Polisi Pertimbangkan Restoratif Justice untuk Eks Dewan NTB Cabuli Anak
KORANNTB.com – Polresta Mataram mengaku kesulitan untuk melanjutkan kasus AA (65 tahun) yang mencabuli anak kandungnya sendiri.
Eks anggota DPRD Nusa Tenggara Barat ini melakukan aksi cabul kepada anaknya pada pertengahan Januari 2021 lalu. Itu dilakukan saat istrinya tengah diisolasi akibat COVID-19.
Polresta Mataram telah melimpahkan berkas kasus tersebut kepada kejaksaan, namun bekas tersebut dikembalikan atau P-19. Jaksa meminta penyidik memperbaiki berkas kasus tersebut.
Kasatreskrim Polresta Mataram, Kompol Kadek Adi Budi Astawa, mengatakan mengalami kesulitan untuk membawa perkara tersebut ke pengadilan. Itu karena korban telah mencabut laporan ke polisi.
“Ya masih P-19, kita masih lengkapi.
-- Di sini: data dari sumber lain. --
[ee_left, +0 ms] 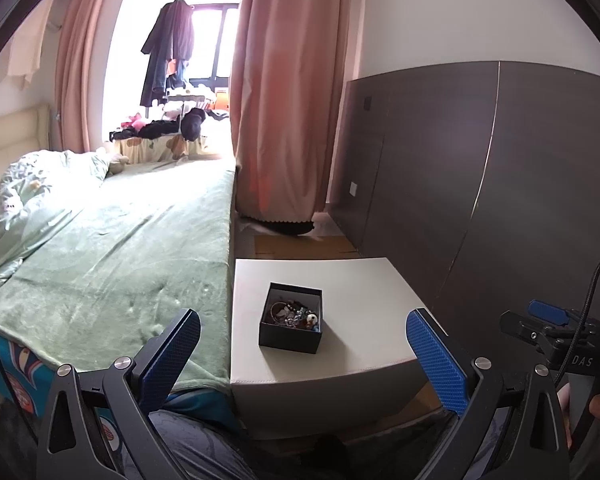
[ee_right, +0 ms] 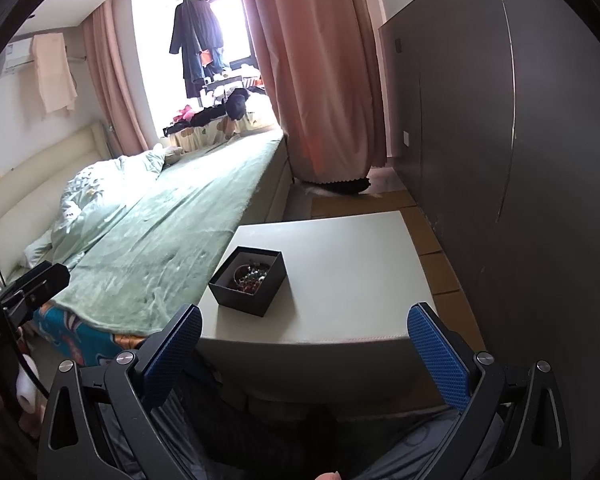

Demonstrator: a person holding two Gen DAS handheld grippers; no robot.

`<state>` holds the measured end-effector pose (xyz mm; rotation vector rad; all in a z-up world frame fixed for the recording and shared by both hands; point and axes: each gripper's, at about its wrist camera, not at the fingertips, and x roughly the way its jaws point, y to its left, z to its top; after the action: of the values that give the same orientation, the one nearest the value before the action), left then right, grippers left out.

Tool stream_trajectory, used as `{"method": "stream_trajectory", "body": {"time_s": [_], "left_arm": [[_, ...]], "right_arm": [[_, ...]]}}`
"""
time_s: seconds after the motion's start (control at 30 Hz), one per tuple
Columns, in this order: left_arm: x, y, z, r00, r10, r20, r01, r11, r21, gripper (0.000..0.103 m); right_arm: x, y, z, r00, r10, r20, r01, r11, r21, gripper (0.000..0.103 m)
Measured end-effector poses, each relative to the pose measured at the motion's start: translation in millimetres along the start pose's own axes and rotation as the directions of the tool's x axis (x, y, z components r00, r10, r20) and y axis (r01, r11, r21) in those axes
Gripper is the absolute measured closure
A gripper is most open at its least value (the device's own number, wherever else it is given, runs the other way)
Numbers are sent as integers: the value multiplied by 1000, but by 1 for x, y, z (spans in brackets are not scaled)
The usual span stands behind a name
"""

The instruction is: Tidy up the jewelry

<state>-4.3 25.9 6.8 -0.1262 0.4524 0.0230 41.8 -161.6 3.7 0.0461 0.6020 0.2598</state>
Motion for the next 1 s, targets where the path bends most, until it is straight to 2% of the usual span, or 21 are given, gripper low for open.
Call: {"method": "stream_trajectory", "body": {"time_s": [1.0], "left_arm": [[-3,1,-1,1000,8,3,-8,1000,-3,0]], "right_arm": [[-1,4,1,1000,-17,7,17,1000,-22,0]]}}
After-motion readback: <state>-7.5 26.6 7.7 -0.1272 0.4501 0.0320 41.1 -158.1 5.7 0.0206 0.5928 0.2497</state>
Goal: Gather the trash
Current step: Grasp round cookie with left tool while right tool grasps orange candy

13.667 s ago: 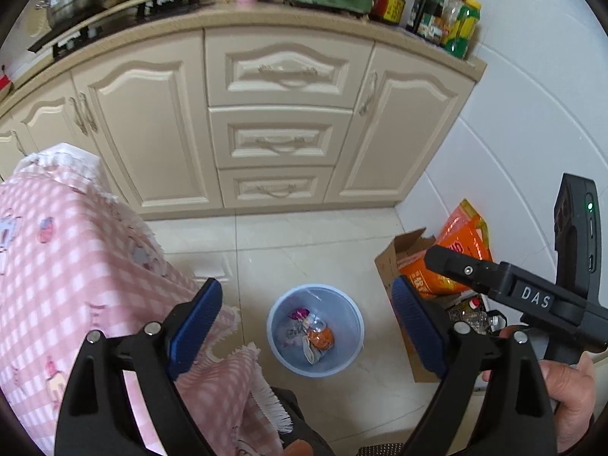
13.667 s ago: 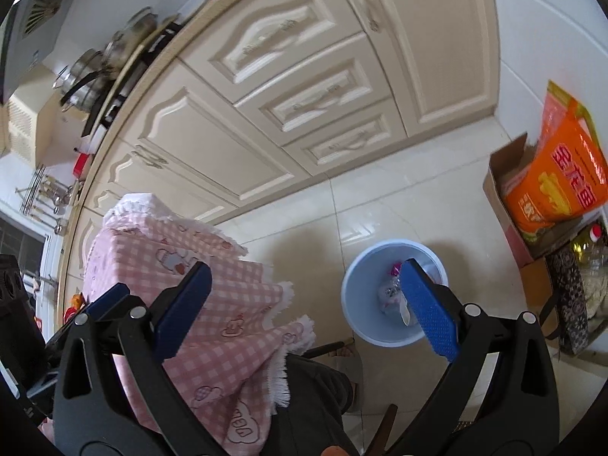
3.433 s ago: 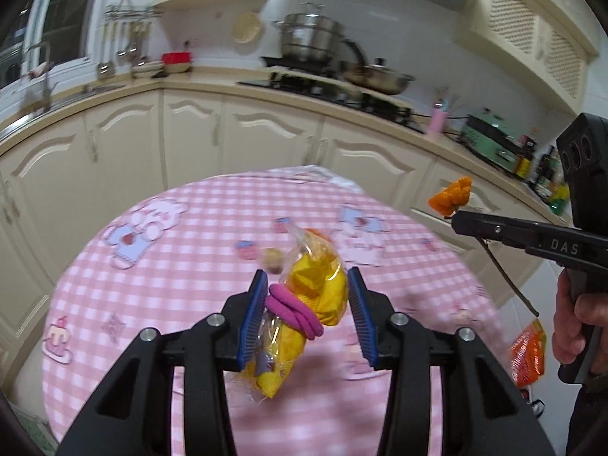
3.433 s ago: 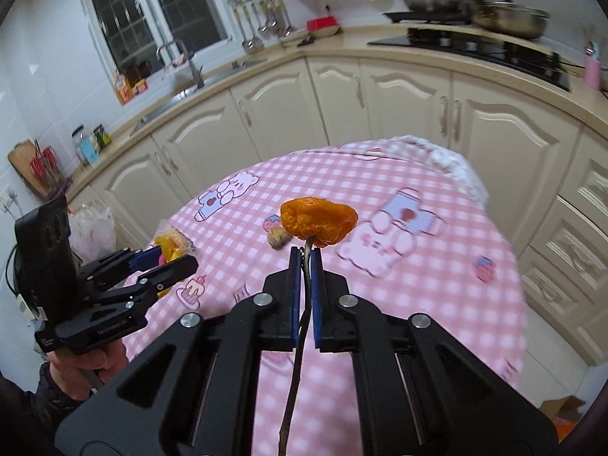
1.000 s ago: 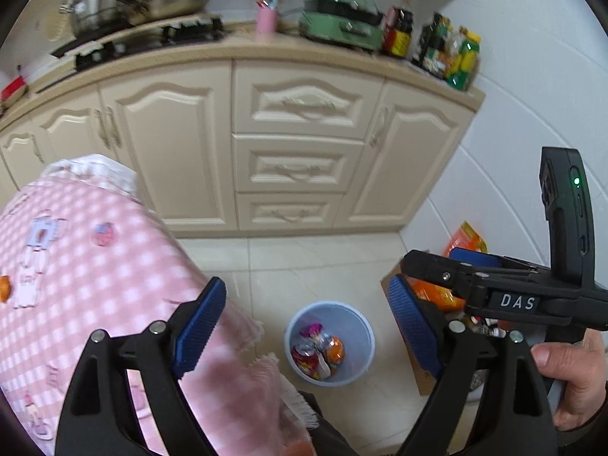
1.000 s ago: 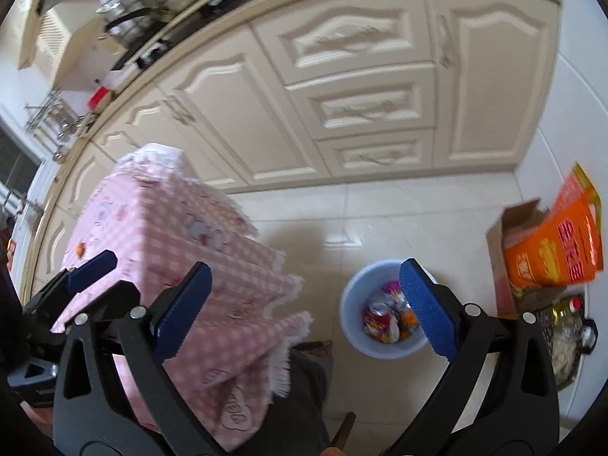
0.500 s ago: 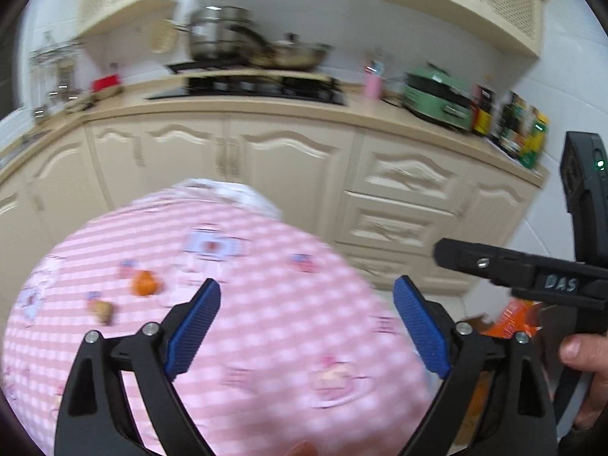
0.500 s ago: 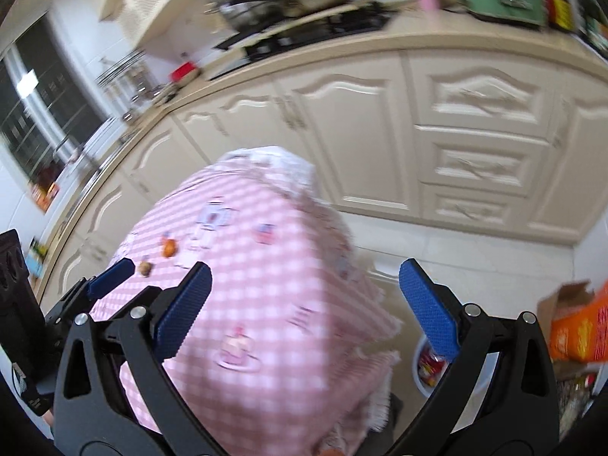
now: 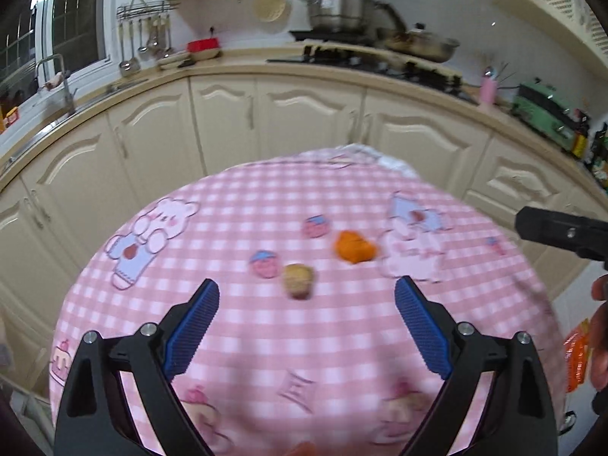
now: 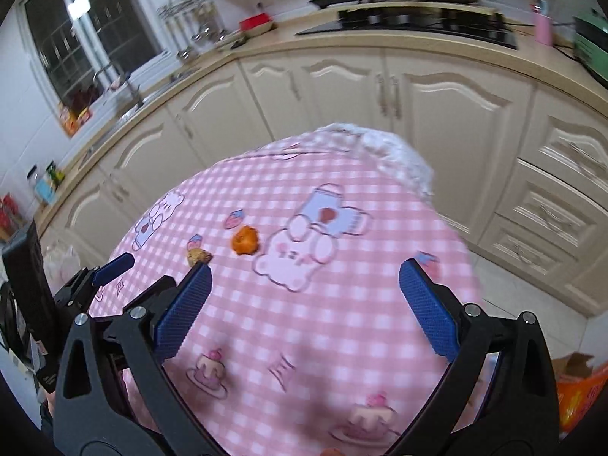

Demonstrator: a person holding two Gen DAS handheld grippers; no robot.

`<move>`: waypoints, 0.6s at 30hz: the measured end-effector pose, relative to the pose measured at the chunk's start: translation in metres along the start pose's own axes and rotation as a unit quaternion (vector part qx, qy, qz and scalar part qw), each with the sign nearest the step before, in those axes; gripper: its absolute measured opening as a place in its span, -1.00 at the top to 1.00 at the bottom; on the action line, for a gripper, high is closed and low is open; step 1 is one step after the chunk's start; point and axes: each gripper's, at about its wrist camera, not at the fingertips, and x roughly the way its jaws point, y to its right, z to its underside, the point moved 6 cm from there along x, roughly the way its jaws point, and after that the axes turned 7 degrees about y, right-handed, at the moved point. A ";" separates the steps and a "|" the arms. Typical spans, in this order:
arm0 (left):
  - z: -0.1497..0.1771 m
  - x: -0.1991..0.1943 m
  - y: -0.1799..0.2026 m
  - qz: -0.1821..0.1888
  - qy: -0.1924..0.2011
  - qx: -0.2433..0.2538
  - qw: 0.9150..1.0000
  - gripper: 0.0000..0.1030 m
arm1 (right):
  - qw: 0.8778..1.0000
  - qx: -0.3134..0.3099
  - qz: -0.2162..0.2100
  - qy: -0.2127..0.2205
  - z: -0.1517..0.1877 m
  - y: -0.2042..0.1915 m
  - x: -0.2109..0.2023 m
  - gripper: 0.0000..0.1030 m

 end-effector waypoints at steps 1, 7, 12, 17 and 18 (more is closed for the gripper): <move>0.001 0.005 -0.004 -0.003 -0.003 -0.001 1.000 -0.78 | 1.000 -0.004 -0.001 -0.004 0.000 -0.005 0.008 -0.88; 0.005 0.043 -0.011 0.016 -0.029 0.002 0.999 -0.78 | 1.000 -0.006 0.008 -0.023 0.005 -0.008 0.035 -0.88; 0.012 0.066 -0.006 0.043 -0.052 0.008 0.998 -0.39 | 0.999 -0.013 0.019 -0.032 0.007 -0.005 0.052 -0.88; 0.013 0.072 -0.006 0.050 -0.060 0.018 0.997 0.58 | 0.999 -0.022 0.019 -0.041 0.008 -0.009 0.074 -0.88; 0.013 0.071 -0.009 0.049 -0.059 0.014 0.997 0.58 | 0.998 -0.030 0.015 -0.044 0.008 -0.014 0.080 -0.88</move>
Progres jalan terus, tapi pihak pelapor ada cabut laporan dan ada perdamaian,” katanya, Rabu, 10 Maret 2021.
Dia mengatakan, kasus tersebut kemungkinan diselesaikan secara restoratif justice (RJ) dengan mengutamakan perdamaian.
“Merujuk kepada kebijakan bapak Kapolri terkait RJ, antara pelapor dan terlapor sudah cabut, perkara susah dilanjutkan,” ujar Kadek.
Kadek juga mengatakan, pihak kejaksaan mengatakan pada dirinya bahwa korban tidak ingin hadir pada sidang jika kasus tersebut dilanjutkan. Hal ini membuat dilema aparat.
“Karena penyampaian korban ke kejaksaan nantinya pas sidang enggak mau hadir. Susah nantinya, makanya kita masih diskusi sama jaksa. Jaksa juga terkendala,” katanya.
Dia mengatakan belum berani menghentikan kasus tersebut, karena khawatir justru akan menimbulkan efek lebih besar.
“Belum ada dihentikan, masih pertimbangan juga. Jangan sampai menimbulkan efek lebih besar,” katanya.
Kompol Kadek juga telah diminta oleh ibu korban agar kasus tersebut dihentikan. Dia tidak ingin anaknya terbebani saat sidang yang justru berhadapan dengan ayahnya sebagai terdakwa.
“Kita memprotek korban, mengakomodir rasa keadilan bagi korban. Karena kemarin ibunya bilang nanti anaknya tambah drop hadir di persidangan. Lagian ini masalah antara anak dan bapak kandung, tolong pikirkan masa depan anak saya,” ujarnya.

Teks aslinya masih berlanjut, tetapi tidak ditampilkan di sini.